Exercise directions: Can you find the lines of the listing that include "milk" and copy every one?

:::::

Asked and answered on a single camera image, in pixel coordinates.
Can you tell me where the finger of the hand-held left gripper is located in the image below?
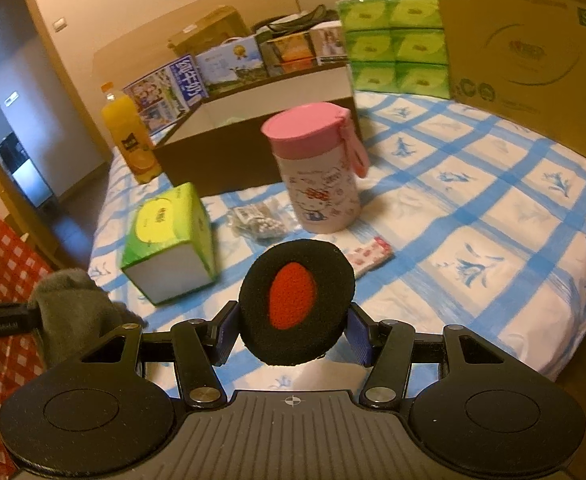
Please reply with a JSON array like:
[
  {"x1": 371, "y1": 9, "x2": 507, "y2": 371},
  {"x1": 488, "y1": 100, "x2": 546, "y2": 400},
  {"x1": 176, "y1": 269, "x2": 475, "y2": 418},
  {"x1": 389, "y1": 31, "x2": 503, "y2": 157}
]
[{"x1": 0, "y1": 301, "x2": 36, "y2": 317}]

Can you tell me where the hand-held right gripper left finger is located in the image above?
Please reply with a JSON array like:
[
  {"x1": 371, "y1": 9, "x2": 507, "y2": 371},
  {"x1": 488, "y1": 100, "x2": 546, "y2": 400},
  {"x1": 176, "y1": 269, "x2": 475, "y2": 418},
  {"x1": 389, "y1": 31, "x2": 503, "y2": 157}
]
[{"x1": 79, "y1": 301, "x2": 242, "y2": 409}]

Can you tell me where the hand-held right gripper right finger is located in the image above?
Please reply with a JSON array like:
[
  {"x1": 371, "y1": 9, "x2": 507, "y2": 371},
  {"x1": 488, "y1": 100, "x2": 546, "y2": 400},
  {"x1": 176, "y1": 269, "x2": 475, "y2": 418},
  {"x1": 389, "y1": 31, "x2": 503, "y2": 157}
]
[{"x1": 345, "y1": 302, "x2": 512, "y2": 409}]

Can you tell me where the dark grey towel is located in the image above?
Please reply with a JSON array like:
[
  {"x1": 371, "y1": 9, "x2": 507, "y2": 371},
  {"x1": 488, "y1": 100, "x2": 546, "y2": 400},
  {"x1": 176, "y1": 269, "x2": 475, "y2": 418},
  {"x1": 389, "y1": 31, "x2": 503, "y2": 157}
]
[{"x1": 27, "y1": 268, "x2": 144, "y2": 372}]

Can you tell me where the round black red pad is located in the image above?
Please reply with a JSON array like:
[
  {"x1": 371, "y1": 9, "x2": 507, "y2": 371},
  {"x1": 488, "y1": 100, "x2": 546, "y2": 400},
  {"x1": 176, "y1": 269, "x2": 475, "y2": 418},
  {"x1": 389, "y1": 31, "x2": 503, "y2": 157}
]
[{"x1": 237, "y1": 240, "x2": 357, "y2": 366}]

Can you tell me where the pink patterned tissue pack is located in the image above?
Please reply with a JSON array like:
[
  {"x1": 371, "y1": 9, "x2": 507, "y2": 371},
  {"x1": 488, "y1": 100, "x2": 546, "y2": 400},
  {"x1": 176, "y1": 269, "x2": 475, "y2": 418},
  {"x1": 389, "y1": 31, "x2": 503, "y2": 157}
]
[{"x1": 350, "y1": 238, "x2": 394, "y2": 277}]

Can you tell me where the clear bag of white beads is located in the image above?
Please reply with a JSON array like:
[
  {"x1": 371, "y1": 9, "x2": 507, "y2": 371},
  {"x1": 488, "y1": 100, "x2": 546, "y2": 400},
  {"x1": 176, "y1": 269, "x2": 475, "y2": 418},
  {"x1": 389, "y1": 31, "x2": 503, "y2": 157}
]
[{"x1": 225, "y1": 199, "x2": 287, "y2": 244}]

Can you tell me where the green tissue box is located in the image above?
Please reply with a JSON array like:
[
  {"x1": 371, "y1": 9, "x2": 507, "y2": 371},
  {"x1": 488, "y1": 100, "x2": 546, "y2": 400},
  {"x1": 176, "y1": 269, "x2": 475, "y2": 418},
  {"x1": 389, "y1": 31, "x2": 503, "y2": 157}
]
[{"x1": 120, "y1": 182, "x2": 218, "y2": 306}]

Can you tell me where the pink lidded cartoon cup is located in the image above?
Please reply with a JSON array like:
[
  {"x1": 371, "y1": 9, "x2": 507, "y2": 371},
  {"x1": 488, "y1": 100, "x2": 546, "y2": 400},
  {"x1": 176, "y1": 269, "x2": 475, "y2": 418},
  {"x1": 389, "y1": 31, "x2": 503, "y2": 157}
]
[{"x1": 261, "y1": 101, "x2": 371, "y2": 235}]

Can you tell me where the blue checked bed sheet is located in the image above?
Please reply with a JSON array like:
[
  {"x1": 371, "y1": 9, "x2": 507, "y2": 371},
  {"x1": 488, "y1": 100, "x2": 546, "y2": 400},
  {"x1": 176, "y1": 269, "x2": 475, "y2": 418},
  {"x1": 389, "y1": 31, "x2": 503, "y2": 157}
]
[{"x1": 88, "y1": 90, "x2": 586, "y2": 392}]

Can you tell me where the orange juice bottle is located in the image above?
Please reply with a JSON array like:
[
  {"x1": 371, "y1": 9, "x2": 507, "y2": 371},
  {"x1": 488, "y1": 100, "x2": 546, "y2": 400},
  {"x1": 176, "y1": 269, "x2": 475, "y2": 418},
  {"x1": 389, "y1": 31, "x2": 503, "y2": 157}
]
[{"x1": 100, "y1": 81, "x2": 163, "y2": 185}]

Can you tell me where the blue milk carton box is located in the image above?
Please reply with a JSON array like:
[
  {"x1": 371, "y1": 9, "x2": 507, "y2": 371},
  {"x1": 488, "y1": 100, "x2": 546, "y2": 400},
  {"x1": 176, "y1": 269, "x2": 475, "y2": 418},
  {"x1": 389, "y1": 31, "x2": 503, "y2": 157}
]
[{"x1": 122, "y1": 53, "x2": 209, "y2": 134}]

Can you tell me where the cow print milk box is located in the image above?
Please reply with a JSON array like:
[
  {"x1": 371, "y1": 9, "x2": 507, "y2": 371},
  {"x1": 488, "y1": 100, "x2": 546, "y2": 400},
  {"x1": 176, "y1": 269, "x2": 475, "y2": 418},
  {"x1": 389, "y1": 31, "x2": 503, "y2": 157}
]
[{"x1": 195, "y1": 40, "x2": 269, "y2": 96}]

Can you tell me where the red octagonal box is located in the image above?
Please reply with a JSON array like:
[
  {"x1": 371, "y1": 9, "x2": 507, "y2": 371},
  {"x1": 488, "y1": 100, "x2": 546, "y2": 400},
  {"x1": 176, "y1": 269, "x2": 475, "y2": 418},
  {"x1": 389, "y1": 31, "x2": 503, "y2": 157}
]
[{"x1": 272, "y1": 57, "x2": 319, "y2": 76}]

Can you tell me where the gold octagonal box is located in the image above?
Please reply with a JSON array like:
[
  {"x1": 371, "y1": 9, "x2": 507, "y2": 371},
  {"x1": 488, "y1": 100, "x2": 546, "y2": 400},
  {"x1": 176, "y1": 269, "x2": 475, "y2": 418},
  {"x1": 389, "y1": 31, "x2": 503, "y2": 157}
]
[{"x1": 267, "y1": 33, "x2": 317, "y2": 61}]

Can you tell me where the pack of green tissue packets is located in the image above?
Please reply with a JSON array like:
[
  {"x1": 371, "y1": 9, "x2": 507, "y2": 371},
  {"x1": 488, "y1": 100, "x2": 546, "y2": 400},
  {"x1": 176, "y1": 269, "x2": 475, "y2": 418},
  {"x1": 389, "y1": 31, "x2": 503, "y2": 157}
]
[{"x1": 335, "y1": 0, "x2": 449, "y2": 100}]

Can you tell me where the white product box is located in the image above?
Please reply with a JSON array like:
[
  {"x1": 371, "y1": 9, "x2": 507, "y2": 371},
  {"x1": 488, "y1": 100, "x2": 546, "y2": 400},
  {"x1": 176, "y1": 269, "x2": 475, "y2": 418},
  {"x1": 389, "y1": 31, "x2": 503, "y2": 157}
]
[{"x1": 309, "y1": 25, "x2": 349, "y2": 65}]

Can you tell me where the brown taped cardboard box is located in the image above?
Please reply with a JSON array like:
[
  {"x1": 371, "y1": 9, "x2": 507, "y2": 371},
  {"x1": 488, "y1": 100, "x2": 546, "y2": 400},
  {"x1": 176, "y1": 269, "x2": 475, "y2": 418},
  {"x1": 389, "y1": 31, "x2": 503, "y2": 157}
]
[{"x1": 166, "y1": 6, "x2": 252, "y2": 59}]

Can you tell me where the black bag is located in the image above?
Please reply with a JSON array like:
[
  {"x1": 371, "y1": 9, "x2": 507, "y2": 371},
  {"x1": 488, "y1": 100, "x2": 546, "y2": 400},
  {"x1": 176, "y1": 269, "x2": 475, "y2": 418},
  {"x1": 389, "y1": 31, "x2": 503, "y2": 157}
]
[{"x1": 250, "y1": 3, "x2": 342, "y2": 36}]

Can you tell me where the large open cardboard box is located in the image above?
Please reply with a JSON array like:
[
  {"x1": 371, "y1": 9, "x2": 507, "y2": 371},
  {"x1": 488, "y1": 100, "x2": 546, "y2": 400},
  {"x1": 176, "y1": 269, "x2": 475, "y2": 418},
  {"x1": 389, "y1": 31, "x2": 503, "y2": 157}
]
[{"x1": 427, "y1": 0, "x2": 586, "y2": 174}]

:::::

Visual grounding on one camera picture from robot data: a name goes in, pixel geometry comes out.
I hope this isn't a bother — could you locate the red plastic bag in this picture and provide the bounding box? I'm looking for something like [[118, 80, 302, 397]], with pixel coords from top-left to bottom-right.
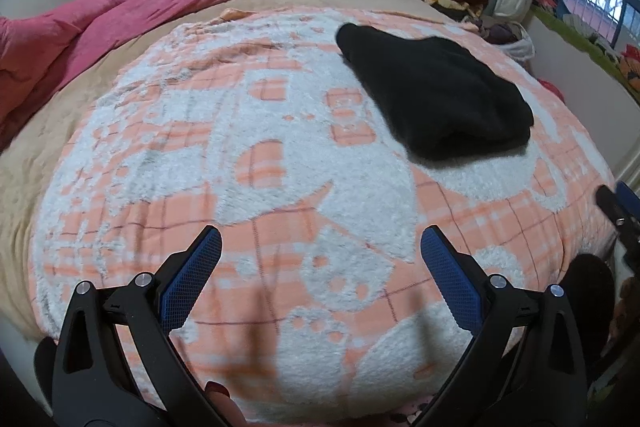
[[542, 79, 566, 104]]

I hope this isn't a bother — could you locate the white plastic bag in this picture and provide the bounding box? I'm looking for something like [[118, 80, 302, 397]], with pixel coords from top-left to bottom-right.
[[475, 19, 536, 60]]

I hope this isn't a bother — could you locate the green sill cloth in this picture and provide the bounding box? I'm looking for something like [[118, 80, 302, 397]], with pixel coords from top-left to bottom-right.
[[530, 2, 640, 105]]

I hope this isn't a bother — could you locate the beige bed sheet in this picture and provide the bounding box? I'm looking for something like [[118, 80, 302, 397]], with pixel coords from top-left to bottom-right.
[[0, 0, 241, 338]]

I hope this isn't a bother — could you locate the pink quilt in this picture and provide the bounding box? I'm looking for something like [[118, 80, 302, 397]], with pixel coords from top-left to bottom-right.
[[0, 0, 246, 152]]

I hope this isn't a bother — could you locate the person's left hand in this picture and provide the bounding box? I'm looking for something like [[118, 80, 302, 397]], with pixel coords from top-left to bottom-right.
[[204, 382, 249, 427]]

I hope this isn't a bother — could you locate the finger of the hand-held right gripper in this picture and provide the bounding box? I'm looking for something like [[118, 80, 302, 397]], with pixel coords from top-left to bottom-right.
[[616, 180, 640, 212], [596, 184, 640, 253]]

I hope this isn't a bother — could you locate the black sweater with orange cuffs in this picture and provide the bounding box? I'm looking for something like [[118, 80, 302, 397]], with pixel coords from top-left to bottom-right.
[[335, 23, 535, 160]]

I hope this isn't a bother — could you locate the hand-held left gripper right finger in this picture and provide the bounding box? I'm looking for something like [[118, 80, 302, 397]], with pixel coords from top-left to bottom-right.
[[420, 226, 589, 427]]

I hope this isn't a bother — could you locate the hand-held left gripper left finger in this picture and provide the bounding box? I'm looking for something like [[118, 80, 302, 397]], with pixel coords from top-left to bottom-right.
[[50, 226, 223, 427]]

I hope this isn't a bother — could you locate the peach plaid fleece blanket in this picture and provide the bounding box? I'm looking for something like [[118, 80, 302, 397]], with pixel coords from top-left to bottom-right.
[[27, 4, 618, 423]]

:::::

Task result:
Can you tell me where the blue milk carton box is located in the image above?
Can you tell me where the cow print milk box is located in the image above?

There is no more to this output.